**Assigned task**
Restate word for word the lines in the listing below, starting at the line containing "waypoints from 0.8" and ending at the line containing "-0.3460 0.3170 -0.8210", both included; leave out the rest.

**Data to process**
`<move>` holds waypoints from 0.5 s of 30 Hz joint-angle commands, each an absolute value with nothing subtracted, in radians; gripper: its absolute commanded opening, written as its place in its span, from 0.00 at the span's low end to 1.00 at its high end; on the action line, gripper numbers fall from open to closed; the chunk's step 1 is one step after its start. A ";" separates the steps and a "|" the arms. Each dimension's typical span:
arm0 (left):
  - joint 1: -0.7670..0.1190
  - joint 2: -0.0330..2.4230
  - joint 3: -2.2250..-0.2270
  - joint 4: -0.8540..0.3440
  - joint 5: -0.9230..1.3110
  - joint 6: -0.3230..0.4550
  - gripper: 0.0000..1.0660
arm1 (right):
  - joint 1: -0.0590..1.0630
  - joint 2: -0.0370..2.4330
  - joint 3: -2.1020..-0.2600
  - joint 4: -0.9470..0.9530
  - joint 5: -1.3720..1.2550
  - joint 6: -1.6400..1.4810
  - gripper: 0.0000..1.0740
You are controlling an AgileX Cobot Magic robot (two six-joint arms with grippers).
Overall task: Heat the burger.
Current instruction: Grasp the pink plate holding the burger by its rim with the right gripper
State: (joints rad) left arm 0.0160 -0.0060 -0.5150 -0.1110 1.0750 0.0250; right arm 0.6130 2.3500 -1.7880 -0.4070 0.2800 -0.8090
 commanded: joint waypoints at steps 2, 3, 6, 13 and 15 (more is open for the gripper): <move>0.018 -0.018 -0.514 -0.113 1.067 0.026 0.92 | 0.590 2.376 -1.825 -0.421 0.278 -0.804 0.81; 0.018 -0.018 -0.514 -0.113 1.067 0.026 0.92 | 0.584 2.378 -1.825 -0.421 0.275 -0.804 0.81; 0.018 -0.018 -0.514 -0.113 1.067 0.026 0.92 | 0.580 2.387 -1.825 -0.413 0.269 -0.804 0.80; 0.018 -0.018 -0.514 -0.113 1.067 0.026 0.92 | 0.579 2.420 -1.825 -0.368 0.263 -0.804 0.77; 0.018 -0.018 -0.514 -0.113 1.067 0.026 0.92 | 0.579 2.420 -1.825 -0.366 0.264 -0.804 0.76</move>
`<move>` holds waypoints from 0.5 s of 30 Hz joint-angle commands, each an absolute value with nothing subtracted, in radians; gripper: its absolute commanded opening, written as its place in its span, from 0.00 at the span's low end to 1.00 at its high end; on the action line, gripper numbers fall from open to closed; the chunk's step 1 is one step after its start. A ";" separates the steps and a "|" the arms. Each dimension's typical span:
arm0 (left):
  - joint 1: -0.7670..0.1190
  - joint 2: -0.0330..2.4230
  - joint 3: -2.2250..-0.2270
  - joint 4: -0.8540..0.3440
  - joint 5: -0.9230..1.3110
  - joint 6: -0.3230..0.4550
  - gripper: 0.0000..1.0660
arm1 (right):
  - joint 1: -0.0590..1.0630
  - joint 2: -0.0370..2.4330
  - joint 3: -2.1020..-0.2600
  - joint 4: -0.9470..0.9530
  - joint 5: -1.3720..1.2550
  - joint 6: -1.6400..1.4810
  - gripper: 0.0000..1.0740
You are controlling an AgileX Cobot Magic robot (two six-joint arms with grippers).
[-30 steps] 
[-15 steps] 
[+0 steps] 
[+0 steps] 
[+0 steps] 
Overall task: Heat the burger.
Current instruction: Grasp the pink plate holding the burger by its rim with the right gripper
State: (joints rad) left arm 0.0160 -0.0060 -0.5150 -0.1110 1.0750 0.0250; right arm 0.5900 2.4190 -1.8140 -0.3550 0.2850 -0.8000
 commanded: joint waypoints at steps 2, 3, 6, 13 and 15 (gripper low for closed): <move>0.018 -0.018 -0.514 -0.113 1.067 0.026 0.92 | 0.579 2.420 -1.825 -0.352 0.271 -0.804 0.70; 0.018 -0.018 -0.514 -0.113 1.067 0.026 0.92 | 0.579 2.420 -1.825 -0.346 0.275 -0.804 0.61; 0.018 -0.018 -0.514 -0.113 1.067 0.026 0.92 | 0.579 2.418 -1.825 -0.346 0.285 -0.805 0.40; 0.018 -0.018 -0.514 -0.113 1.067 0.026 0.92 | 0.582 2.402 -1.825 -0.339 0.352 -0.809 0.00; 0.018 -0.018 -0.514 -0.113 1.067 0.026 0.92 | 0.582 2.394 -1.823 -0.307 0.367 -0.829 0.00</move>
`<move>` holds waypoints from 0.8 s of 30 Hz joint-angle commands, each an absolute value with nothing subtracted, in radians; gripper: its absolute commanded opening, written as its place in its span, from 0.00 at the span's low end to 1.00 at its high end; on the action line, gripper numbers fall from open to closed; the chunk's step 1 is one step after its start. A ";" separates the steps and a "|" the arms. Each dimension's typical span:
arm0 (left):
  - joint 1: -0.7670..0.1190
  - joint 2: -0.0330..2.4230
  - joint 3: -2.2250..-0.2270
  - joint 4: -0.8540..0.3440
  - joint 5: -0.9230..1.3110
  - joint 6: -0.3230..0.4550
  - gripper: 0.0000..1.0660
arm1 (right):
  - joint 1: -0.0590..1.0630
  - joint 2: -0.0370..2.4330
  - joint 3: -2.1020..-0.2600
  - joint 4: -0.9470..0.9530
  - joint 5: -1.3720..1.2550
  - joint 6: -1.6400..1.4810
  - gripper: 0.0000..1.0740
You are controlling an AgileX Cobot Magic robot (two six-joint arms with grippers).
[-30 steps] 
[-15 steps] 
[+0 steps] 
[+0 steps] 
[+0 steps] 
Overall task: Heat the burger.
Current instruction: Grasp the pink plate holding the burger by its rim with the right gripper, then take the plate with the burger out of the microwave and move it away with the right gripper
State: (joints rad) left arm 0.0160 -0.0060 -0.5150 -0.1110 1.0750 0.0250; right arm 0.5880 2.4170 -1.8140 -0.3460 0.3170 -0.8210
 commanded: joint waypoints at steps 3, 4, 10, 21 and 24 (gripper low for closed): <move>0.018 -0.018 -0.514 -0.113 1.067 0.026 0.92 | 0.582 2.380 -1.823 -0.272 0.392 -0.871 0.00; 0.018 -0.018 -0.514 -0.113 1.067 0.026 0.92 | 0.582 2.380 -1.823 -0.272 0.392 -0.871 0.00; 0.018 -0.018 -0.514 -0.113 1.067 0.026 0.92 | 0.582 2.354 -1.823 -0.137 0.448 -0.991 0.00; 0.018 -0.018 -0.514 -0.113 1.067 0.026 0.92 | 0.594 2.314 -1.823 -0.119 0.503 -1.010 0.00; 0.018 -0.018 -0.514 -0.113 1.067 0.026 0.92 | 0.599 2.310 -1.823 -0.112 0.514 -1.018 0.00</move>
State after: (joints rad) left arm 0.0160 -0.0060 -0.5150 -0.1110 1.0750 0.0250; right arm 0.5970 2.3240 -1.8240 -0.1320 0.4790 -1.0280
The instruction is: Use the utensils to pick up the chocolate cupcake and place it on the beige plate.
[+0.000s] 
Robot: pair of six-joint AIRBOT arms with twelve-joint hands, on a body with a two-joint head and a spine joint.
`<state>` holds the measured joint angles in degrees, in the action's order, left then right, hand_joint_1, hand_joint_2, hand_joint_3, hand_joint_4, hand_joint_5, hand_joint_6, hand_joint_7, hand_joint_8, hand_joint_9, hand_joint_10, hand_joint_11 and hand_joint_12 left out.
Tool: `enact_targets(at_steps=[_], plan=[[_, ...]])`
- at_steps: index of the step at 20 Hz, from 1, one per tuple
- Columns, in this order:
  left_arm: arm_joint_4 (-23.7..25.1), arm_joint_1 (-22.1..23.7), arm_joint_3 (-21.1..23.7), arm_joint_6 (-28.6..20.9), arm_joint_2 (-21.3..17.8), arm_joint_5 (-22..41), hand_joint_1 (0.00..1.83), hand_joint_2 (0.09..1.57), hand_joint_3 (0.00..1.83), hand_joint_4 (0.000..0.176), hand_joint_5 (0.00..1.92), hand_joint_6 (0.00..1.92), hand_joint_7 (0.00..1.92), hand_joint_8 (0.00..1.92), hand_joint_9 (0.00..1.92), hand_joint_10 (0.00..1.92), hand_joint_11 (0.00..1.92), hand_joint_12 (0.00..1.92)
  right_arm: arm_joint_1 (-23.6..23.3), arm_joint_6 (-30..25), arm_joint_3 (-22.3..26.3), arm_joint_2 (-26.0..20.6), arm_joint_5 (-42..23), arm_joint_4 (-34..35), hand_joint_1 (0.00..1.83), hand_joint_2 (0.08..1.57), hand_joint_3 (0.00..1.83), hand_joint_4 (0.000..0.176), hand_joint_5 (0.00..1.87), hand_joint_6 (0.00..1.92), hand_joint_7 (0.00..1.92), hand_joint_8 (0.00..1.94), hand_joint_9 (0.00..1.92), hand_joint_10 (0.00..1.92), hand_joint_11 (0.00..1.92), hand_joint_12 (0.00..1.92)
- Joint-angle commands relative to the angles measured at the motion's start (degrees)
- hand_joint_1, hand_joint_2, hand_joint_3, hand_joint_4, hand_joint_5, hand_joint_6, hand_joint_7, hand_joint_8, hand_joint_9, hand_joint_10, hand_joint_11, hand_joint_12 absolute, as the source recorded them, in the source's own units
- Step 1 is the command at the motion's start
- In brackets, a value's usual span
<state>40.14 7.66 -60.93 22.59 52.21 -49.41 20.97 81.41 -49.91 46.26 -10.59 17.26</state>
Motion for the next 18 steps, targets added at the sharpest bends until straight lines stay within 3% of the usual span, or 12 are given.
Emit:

**Your response**
`<move>` holds waypoints from 0.8 s of 30 Hz joint-angle commands, each an absolute value with nothing subtracted, in radians; gripper: its absolute commanded opening, written as its place in its span, from 0.00 at the span's low end to 1.00 at its high end; on the action line, gripper numbers fall from open to closed; the chunk's step 1 is one step after its start. A ";" separates the steps and a "|" the arms. Each dimension's typical span:
arm0 (left):
  - joint 1: -0.7670..0.1190
  - joint 2: -0.0330..2.4230
  - joint 3: -2.2250..-0.2270
  - joint 4: -0.8540..0.3440
  - joint 5: -0.9230..1.3110
  - joint 6: -0.3230..0.4550
  - gripper: 0.0000..1.0660
arm1 (right):
  - joint 1: -0.0590..1.0630
  - joint 2: -0.0370..2.4330
  - joint 3: -2.1020..-0.2600
  - joint 4: -0.9470..0.9530
  - joint 5: -1.3720..1.2550
  - joint 6: -1.6400..1.4810
  - gripper: 0.0000..1.0740
You are controlling an AgileX Cobot Magic robot (two six-joint arms with grippers).
[-30 steps] 
[-15 steps] 
[+0 steps] 
[+0 steps] 
[+0 steps] 
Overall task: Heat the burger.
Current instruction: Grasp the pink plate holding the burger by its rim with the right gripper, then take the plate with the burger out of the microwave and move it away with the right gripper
State: (joints rad) left arm 0.0160 -0.0060 -0.5150 -0.1110 1.0750 0.0250; right arm 0.5880 2.4170 -1.8140 -0.3460 0.3170 -0.8210

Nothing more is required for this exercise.